Everything from the line containing "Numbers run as" to the end of the data must be duplicated word for word, and nothing else may appear.

Recorded data:
Content starts

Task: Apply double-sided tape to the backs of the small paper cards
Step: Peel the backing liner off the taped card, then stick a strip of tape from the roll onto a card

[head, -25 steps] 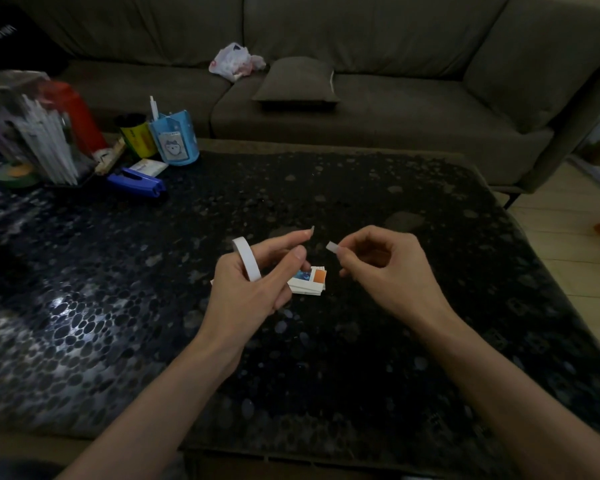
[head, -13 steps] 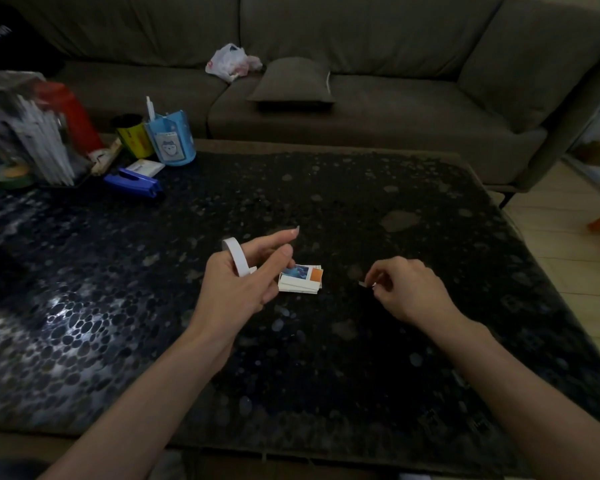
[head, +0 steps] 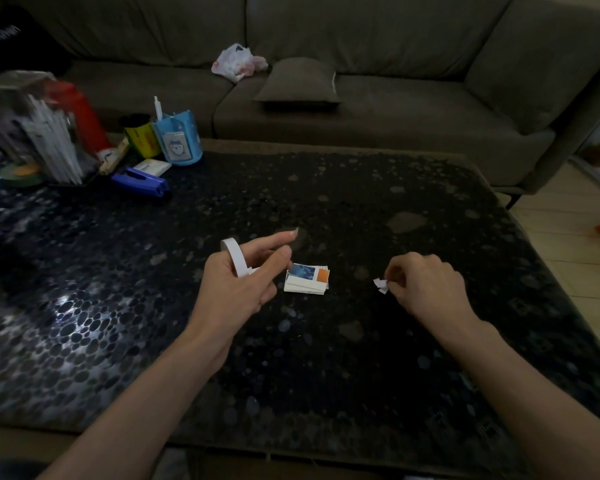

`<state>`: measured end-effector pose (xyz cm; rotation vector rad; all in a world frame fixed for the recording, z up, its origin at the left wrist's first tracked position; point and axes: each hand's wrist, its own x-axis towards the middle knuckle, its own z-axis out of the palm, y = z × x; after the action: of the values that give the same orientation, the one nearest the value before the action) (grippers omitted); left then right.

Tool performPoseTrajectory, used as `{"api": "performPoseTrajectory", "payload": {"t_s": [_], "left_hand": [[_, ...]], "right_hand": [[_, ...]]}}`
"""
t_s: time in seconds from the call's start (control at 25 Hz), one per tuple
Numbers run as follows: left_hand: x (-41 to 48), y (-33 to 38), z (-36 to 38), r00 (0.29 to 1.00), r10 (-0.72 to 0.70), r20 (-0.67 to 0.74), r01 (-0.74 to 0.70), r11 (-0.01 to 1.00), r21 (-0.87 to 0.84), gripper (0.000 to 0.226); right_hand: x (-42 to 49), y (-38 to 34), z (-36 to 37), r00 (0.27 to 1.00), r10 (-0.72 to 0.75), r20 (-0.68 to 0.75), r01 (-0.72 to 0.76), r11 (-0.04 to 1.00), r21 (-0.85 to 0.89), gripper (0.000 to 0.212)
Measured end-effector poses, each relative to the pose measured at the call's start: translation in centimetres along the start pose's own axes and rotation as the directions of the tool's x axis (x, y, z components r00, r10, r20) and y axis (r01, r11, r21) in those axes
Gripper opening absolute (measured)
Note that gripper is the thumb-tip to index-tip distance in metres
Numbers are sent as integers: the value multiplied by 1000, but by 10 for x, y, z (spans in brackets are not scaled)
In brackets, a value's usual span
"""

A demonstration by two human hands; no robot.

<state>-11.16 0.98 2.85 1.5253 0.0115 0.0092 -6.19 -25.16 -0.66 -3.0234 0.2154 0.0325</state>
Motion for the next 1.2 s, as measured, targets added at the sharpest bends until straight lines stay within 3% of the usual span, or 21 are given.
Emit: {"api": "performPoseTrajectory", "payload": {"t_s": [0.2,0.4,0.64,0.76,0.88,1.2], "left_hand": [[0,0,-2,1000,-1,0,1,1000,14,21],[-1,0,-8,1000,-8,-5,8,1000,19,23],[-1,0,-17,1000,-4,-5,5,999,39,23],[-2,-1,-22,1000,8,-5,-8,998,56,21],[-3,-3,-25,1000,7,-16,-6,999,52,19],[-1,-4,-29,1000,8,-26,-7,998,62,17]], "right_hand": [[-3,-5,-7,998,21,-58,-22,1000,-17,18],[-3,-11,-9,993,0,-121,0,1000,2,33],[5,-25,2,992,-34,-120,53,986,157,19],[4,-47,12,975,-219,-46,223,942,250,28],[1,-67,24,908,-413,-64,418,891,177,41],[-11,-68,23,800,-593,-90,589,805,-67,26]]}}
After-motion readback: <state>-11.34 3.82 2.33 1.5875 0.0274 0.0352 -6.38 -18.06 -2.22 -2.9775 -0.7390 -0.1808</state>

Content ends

Response area:
Numbers run as follows: left_hand: x (-41 to 48), y (-33 to 38), z (-36 to 38), r00 (0.29 to 1.00), r10 (-0.72 to 0.70), r20 (-0.67 to 0.74), r01 (-0.74 to 0.70), r11 (-0.01 to 1.00), r21 (-0.87 to 0.84), gripper (0.000 to 0.226); right_hand: x (-42 to 49), y (-38 to 34), z (-36 to 37), r00 (0.27 to 1.00), r10 (-0.72 to 0.75), r20 (-0.68 to 0.75), r01 (-0.72 to 0.76), r11 (-0.04 to 1.00), r21 (-0.85 to 0.89), gripper (0.000 to 0.212)
Measured end-effector poses, each relative to the pose measured at the call's start: translation in centimetres along the start pose's own axes and rotation as the directions of the tool's x axis (x, y, z components r00, r10, r20) and y axis (r01, r11, r21) in those axes
Gripper opening absolute (measured)
Note that gripper is the thumb-tip to index-tip distance in metres
Numbers are sent as integers: the value multiplied by 1000, but by 10 for x, y, z (spans in brackets are not scaled)
In brackets, a value's usual span
"""

A demonstration by two human hands; no robot.

<state>-11.16 0.98 2.85 1.5253 0.0115 0.0092 -6.19 -25.16 -0.66 -3.0234 0.2154 0.0325</state>
Motion for the next 1.2 s, as measured, targets added at the sharpest bends until straight lines stay within 3% of the usual span, or 21 are given.
Emit: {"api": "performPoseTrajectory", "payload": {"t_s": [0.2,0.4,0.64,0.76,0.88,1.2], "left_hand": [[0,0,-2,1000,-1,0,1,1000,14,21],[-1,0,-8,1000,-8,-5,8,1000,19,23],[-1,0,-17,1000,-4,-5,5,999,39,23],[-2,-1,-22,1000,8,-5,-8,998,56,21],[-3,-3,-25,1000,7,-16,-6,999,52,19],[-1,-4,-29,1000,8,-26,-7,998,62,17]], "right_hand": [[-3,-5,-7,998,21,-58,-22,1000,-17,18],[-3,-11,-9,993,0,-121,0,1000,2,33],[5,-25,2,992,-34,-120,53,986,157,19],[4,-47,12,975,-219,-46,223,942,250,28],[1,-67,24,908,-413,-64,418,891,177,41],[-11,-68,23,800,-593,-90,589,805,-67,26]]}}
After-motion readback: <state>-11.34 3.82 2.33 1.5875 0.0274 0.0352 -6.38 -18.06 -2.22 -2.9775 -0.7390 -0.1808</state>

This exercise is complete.